Sezon motocyklowy trwa zaledwie kilka tygodni, a w wypadkach z udziałem jednośladów zginęło w tym roku 57 osób, ponad 460 zostało rannych. Motocykliści spowodowali ponad 250 wypadków. Jakie są ich grzechy główne? Przede wszystkim brawura i ryzyko - mówią zgodnie policjanci.

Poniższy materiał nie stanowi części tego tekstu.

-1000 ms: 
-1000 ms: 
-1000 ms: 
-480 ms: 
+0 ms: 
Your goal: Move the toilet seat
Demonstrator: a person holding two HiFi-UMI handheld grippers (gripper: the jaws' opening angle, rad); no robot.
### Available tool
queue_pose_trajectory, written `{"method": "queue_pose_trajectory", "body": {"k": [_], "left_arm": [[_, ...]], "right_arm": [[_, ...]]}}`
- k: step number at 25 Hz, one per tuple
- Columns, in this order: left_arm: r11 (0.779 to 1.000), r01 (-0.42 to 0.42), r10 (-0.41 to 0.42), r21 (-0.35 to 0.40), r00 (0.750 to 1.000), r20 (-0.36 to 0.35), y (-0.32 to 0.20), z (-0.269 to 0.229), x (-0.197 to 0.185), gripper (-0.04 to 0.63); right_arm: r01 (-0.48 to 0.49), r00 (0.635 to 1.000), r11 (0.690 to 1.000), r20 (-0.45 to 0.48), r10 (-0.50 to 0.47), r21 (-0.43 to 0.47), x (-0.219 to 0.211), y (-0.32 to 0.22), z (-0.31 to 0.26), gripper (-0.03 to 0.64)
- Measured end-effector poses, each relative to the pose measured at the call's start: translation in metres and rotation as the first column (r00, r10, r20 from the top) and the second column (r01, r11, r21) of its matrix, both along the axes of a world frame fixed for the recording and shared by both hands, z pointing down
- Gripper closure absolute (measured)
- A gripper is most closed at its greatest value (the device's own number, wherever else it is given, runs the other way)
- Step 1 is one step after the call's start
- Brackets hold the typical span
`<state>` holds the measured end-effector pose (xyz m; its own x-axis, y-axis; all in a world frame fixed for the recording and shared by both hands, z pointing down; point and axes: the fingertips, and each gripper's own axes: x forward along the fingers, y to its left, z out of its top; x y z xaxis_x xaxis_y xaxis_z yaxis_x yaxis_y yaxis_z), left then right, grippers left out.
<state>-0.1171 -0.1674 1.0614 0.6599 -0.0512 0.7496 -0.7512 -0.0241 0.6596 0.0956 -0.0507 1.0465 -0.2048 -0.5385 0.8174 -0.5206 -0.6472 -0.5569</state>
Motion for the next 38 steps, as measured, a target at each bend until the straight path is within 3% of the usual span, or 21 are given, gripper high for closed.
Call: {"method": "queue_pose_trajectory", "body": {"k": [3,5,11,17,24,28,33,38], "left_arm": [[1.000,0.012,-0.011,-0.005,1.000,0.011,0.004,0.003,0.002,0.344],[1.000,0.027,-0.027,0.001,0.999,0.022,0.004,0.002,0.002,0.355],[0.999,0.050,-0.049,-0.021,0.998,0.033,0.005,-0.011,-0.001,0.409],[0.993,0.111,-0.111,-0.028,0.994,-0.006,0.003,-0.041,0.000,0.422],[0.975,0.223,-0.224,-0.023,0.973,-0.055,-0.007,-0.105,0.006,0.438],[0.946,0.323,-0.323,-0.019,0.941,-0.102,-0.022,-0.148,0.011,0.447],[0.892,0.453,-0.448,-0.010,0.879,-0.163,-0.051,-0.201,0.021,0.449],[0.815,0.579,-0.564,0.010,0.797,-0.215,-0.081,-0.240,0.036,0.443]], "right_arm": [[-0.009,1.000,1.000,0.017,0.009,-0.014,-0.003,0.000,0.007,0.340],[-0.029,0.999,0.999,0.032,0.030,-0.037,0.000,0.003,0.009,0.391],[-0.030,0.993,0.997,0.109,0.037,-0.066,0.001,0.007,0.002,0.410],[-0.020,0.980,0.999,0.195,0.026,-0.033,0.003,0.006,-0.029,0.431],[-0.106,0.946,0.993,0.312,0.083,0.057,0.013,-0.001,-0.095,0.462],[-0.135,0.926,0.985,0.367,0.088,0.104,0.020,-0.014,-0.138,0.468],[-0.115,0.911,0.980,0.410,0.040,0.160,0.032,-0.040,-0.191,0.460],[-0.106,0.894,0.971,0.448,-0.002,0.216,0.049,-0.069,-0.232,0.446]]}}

Jak dodają funkcjonariusze, te dwa czynniki, w zestawieniu z potężną mocą silników, mogą okazać się śmiertelne. Jednak najpowszechniejszym grzechem motocyklistów jest tzw. fastryga: lawirowanie między autami w korkach. Skręcają raz w lewo, raz w prawo, raz w lewo, raz w prawo, nie sygnalizują manewrów, bo jak mogą sygnalizować te manewry, jeżeli oni są bardziej skupieni na tym, żeby nie stracić równowagi. Według Marka Konkolewskiego z Komendy Głównej Policji powszechne są też gwałtowne przyspieszenia i zastraszanie kierowców samochodów, rykiem silnika maszyny.

Popisy jazdy na jednym kole, to według policjantów z drogówki, margines, psujący jednak opinię wszystkim motocyklistom.